Paul loved athletic imagery, and it shows up so often in his letters. “Do you not know that in a race all the runners run, but only one gets the prize? Run in such a way as to get the prize. Everyone who competes in the games goes into strict training… Therefore I do not run like someone running aimlessly; I do not fight like a boxer beating the air. No, I strike a blow to my body and make it my slave” (1 Corinthians 9:24–27).
There is a difference between trying and training, and it changes everything once you see it. Trying is effort in the moment. Training is preparation ahead of a moment – known or unknown. Nobody finishes a marathon by trying really hard on race day; they finish because of a thousand unglamorous mornings nobody saw. The Christian life works the same way; we keep hoping to be patient, disciplined, and prayerful in the moment of testing, while skipping the daily preparation that makes those responses possible.

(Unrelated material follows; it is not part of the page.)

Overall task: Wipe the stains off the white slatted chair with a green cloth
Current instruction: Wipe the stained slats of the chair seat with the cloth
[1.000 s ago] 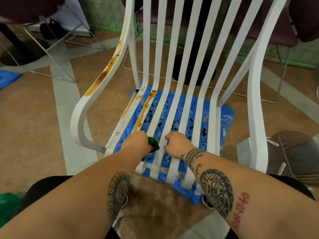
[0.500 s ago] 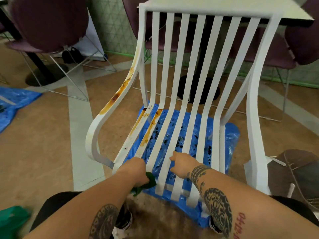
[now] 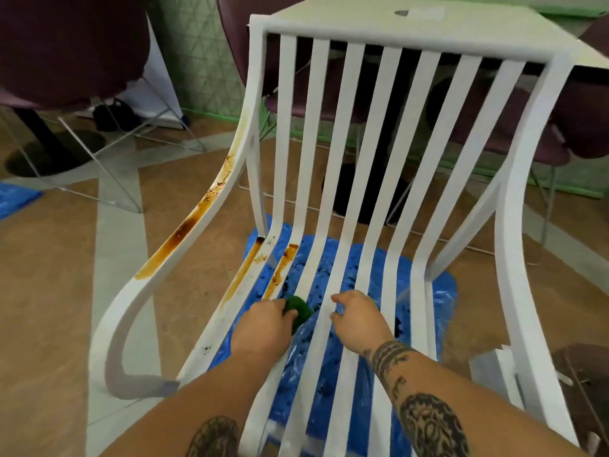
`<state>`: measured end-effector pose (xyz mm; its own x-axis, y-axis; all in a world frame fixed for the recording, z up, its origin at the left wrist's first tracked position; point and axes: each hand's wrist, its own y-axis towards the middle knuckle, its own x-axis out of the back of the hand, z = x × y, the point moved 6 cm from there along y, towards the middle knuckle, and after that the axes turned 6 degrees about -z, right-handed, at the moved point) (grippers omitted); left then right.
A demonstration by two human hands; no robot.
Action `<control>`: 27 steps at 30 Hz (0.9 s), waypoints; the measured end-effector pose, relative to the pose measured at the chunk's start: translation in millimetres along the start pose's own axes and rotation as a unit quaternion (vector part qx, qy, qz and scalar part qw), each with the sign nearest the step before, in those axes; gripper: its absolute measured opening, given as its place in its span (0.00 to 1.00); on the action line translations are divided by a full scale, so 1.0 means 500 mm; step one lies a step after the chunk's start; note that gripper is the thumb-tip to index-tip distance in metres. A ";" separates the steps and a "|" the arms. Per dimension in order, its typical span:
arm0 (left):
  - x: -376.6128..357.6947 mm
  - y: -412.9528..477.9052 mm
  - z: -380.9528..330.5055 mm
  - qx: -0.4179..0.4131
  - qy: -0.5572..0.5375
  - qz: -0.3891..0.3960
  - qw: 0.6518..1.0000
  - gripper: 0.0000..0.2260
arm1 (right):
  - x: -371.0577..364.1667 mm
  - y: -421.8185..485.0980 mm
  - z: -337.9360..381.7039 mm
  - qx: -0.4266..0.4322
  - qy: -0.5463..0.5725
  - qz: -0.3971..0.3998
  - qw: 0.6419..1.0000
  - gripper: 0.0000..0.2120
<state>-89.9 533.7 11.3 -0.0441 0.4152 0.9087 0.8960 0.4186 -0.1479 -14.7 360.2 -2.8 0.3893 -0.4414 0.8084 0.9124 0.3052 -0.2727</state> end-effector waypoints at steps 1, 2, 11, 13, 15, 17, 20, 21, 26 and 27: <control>0.003 0.030 -0.011 -0.002 -0.011 -0.017 1.000 0.15 | 0.008 0.025 -0.004 -0.001 -0.002 -0.016 1.000 0.21; 0.006 0.061 -0.024 -0.005 -0.019 -0.033 0.999 0.15 | 0.015 0.049 -0.007 -0.003 -0.005 -0.029 1.000 0.21; -0.046 0.285 -0.114 -0.053 -0.042 -0.086 0.994 0.12 | -0.015 0.180 -0.008 0.004 -0.116 -0.076 0.990 0.30; -0.064 0.317 -0.127 -0.067 -0.027 -0.079 0.994 0.12 | -0.019 0.185 -0.011 0.015 -0.123 -0.093 0.988 0.28; -0.074 0.339 -0.139 -0.072 -0.002 -0.068 0.995 0.11 | -0.016 0.191 -0.012 0.031 -0.133 -0.103 0.985 0.25; -0.080 0.352 -0.149 -0.073 0.030 -0.060 0.995 0.10 | -0.014 0.198 -0.013 0.046 -0.149 -0.104 0.982 0.22; -0.086 0.366 -0.147 -0.061 0.046 -0.040 0.996 0.07 | -0.014 0.201 -0.014 0.045 -0.157 -0.092 0.982 0.20; -0.084 0.369 -0.143 -0.054 0.053 -0.027 0.997 0.07 | -0.012 0.200 -0.012 0.044 -0.155 -0.090 0.983 0.20; -0.079 0.341 -0.136 -0.059 0.114 0.052 0.990 0.04 | 0.005 0.193 -0.003 0.019 -0.137 -0.052 0.989 0.21; -0.082 0.327 -0.133 -0.064 0.123 0.063 0.988 0.04 | 0.008 0.191 -0.002 0.010 -0.132 -0.038 0.990 0.22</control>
<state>88.1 531.4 -24.0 0.1662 0.2422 0.9559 0.9367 0.2641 -0.2298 73.9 386.9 -26.0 0.2704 -0.2289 0.9351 0.9340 0.2979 -0.1972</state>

This is why The Reset asks something of your body and not only your spirit. The forty-five minutes of daily movement and the nutrition commitment you signed up for are not a fitness program bolted onto a devotional. They are training, and the discipline crosses over. The same muscle that says no to your appetite at the table is the muscle that says no to temptation when it shows up wearing something more attractive. Every rep where your body obeys your spirit instead of ruling it is a rep for your whole walk with God.
Paul keeps the order straight in his letter to Timothy: “Physical training is of some value, but godliness has value for all things, holding promise for both the present life and the life to come” (1 Timothy 4:8). The body is not the point; it is the practice field. You are stewarding the temple the Holy Spirit lives in, and you are building, in the small and visible, the discipline God wants to use in the large and invisible.
Day 9 is usually when the soreness sets in and the novelty wears off. Do not despise the small reps. Champions are not made on the day of the race, and saints are not made on the day of the trial. Both are made in training, one ordinary, faithful day at a time. Today is one of those days. Show up for it.
Reflection Questions
1. Where in my life have I been trying in the moment instead of training before the moment?
2. What is one way I can treat today’s movement and nutrition commitments as spiritual training rather than a separate task on my list?
Prayer
Lord, thank You for my body, the temple You chose to dwell in. Forgive me for the times I have served my appetites instead of stewarding them. Give me the grace to train and not merely try, to build discipline in the small things You can use in the great ones, and to run this race in a way that honors You. Strengthen me today where I am sore and tempted to quit. In Jesus’ name, Amen.